**** Data segment
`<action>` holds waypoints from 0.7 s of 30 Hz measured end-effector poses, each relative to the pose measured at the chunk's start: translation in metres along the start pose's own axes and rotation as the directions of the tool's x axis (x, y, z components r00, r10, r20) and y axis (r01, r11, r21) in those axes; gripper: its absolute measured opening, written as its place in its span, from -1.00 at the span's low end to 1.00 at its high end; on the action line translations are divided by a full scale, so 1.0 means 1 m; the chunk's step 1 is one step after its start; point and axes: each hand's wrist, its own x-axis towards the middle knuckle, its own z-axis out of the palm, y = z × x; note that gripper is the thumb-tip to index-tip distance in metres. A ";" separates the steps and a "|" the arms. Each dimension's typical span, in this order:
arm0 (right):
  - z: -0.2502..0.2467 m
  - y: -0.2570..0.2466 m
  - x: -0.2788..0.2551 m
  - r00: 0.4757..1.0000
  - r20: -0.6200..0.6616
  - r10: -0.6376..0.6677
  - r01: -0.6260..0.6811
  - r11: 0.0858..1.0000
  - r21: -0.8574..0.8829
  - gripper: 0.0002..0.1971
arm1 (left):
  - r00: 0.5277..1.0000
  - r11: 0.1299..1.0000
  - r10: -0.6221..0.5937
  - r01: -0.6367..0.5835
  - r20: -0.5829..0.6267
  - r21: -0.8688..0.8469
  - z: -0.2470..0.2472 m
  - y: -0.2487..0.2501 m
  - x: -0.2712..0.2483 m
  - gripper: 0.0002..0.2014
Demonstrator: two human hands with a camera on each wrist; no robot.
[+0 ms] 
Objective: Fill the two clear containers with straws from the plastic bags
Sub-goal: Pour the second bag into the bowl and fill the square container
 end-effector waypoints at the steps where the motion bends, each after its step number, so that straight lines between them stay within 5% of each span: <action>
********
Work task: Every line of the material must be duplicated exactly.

Reply:
`<action>` holds waypoints from 0.7 s of 30 Hz measured end-effector poses, each relative to the pose measured at the chunk's start: translation in metres along the start pose's own axes and rotation as the directions of the tool's x axis (x, y, z components r00, r10, r20) and y axis (r01, r11, r21) in those axes; gripper: its absolute measured opening, written as its place in its span, from -1.00 at the span's low end to 1.00 at its high end; on the action line translations are divided by a full scale, so 1.0 means 1 m; the chunk's step 1 is one step after its start; point and axes: each hand's wrist, its own x-axis towards the middle knuckle, its own z-axis out of the palm, y = z × x; note that gripper is the thumb-tip to index-tip distance in metres. A ";" separates the steps and a "|" the arms. Each dimension's typical span, in this order:
arm0 (right):
  - z: -0.2502..0.2467 m
  - y: -0.2570..0.2466 m
  - x: -0.2788..0.2551 m
  - r00: 0.4757..1.0000
  - r20: -0.6200..0.6616
  - r10: -0.6376..0.6677
  - r01: -0.6260..0.6811
  - r11: 0.0858..1.0000
  - r21: -0.8574..0.8829
  - gripper: 0.0002..0.1971
arm1 (left):
  - r00: 0.5277..1.0000
  - r11: 0.1299..1.0000
  - r10: -0.6221..0.5937
  - r01: -0.6367..0.5835
  - r20: -0.5829..0.6267
  - r21: -0.8688..0.8469
  - z: -0.2470..0.2472 m
  - y: -0.2487..0.2501 m
  - x: -0.2712..0.2483 m
  - gripper: 0.0002..0.2014
Demonstrator: two human hands with a camera on each wrist; no robot.
[+0 ms] 
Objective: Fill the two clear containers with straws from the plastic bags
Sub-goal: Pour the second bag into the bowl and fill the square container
 end-effector waypoints at the steps where the motion bends, each after its step number, so that straight lines between them stay within 5% of each span: <action>

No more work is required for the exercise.